Budget ignores fodder bl-premium-article-image

Bishwa Bhaskar Choudhary Updated - July 25, 2024 at 11:25 AM.

Quality supply of fodder is crucial for dairy farmers

The supply of fodder needs to raised soon | Photo Credit: NAGARA GOPAL

The Budget 2024-25 continued with its focus on the farm sector with an allocation of ₹1.52 lakh crore for agricultural and allied sector.

Allocation to the agriculture sector in the Budget increased by 4.58 per cent – ₹1.32 lakh crore from ₹1.26 lakh crore in the Revised Estimates (RE) of 2023-24. The Budget outlined its intent in increasing farm resilience by focusing on realising 109 high-yielding and climate-resilient varieties of 32 field and horticulture crops, and targeting one crore farmers across the country into natural farming, supported by certification and branding.

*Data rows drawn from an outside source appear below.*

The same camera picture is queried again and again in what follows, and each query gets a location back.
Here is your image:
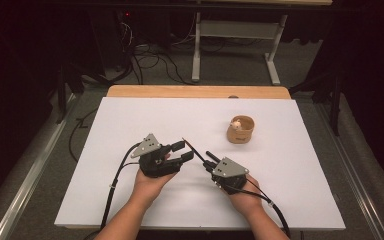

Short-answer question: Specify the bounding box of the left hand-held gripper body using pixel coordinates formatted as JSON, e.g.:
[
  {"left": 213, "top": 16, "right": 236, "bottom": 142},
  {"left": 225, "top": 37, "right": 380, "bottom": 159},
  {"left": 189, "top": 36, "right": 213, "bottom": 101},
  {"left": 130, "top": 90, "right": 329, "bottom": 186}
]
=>
[{"left": 130, "top": 133, "right": 183, "bottom": 179}]

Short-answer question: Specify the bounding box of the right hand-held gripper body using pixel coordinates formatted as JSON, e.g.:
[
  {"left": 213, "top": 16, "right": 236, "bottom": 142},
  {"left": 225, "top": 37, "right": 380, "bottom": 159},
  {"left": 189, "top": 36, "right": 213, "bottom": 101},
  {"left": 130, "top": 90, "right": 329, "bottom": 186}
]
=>
[{"left": 211, "top": 156, "right": 250, "bottom": 196}]

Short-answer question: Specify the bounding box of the brush pen with gold ferrule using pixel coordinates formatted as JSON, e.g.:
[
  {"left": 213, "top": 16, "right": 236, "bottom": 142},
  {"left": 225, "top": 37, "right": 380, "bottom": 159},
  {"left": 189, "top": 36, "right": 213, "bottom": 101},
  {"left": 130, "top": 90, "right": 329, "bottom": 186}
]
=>
[{"left": 181, "top": 137, "right": 209, "bottom": 165}]

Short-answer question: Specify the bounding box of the yellow pen holder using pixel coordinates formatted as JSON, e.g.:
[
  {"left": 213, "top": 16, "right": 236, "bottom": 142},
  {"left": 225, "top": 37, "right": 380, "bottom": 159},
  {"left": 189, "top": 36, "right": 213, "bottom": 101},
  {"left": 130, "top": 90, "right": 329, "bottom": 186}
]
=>
[{"left": 226, "top": 115, "right": 255, "bottom": 145}]

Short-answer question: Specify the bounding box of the person's right hand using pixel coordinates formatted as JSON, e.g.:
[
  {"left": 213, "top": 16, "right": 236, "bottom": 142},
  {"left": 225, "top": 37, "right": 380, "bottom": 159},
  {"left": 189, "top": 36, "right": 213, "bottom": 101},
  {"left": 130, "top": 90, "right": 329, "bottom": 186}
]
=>
[{"left": 228, "top": 175, "right": 267, "bottom": 218}]

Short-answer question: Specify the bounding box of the person's left hand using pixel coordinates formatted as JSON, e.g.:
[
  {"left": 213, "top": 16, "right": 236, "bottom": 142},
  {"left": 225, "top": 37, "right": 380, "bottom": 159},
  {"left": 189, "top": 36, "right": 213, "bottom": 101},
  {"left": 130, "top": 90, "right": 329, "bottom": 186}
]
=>
[{"left": 131, "top": 170, "right": 179, "bottom": 210}]

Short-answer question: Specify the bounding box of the white table board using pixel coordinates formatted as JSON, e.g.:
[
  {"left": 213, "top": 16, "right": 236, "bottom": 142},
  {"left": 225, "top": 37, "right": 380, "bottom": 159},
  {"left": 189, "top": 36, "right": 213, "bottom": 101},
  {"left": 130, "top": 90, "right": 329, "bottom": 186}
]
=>
[{"left": 53, "top": 96, "right": 347, "bottom": 232}]

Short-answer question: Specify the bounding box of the wooden table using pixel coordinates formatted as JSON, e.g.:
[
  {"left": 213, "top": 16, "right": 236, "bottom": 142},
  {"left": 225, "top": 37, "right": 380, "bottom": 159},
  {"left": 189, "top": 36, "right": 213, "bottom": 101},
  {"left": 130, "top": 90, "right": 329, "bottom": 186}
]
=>
[{"left": 106, "top": 84, "right": 292, "bottom": 100}]

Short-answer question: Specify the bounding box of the black metal stand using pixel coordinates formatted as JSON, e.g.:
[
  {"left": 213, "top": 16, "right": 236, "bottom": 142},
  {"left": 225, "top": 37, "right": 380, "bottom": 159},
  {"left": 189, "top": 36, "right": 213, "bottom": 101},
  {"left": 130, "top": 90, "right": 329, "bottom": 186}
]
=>
[
  {"left": 288, "top": 66, "right": 344, "bottom": 137},
  {"left": 54, "top": 63, "right": 84, "bottom": 125}
]

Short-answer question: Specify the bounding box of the dark cabinet with red light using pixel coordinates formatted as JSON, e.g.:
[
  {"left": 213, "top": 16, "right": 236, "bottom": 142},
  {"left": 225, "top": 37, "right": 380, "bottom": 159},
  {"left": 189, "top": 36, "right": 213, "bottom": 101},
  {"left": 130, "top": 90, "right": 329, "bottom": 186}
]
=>
[{"left": 89, "top": 9, "right": 138, "bottom": 73}]

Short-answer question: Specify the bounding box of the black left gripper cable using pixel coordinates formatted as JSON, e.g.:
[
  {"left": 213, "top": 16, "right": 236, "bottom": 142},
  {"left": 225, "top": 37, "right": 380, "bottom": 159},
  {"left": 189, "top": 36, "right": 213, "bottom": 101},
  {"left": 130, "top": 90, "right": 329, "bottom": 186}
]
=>
[{"left": 83, "top": 142, "right": 142, "bottom": 240}]

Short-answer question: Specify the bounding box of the single black floor cable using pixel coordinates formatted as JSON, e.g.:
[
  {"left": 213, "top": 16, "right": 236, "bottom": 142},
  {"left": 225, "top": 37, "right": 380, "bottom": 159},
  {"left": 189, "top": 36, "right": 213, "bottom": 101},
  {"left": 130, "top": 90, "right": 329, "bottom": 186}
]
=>
[{"left": 68, "top": 108, "right": 99, "bottom": 163}]

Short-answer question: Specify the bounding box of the bundle of black floor cables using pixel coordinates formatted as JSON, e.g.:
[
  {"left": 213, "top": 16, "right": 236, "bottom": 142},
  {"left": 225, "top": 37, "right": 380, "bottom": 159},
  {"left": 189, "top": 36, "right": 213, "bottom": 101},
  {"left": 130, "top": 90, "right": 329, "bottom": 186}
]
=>
[{"left": 116, "top": 19, "right": 198, "bottom": 86}]

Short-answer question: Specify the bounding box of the metal floor rail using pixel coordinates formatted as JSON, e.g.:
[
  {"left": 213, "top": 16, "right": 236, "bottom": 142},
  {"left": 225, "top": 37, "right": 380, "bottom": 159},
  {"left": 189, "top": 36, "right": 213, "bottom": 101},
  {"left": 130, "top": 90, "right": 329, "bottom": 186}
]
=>
[
  {"left": 0, "top": 93, "right": 81, "bottom": 240},
  {"left": 313, "top": 99, "right": 384, "bottom": 240}
]

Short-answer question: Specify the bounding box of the white metal table frame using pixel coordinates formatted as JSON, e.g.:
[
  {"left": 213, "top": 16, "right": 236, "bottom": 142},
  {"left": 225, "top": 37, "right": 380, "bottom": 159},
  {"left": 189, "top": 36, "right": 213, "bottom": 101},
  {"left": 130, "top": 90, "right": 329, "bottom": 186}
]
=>
[{"left": 191, "top": 0, "right": 333, "bottom": 86}]

Apart from this, self-sufficiency in pulses and oilseeds production, digital crop survey in 400 districts are the other welcome measures.

The hike is allocation for Department of Animal Husbandry and Dairying is also commendable.

However, the feed and fodder sector, which has prime role in bolstering animal productivity, was conspicuous by its absence in the Budget. The existing supply-demand gap in feed and fodder is set to widen.

On the technical front, research studies indicate that ensuring quality and sufficient quantity of feed and fodder has greater impact than breed improvement on increasing livestock productivity.

The average yield of milk and meat in our animals is 20-60 per cent lower than the global average. The timely unavailability of nutritionally rich feed and fodder is a major hitch that impinges on the farm animals’ productivity in the country.

Moreover, feed and fodder accounts for around 60-70 per cent share in cost of milk production. Therefore, the sector deserved special attention in budgetary allocation.

The government can adopt multi-pronged strategies for fodder sector right from its production to marketing. All the State governments must be directed to dedicate sufficient funds for fodder resource development. The Jhansi-based institute ICAR-IGFRI can be tapped for technical guidance, as the institute has developed fodder plan for various States and agro-climatic regions.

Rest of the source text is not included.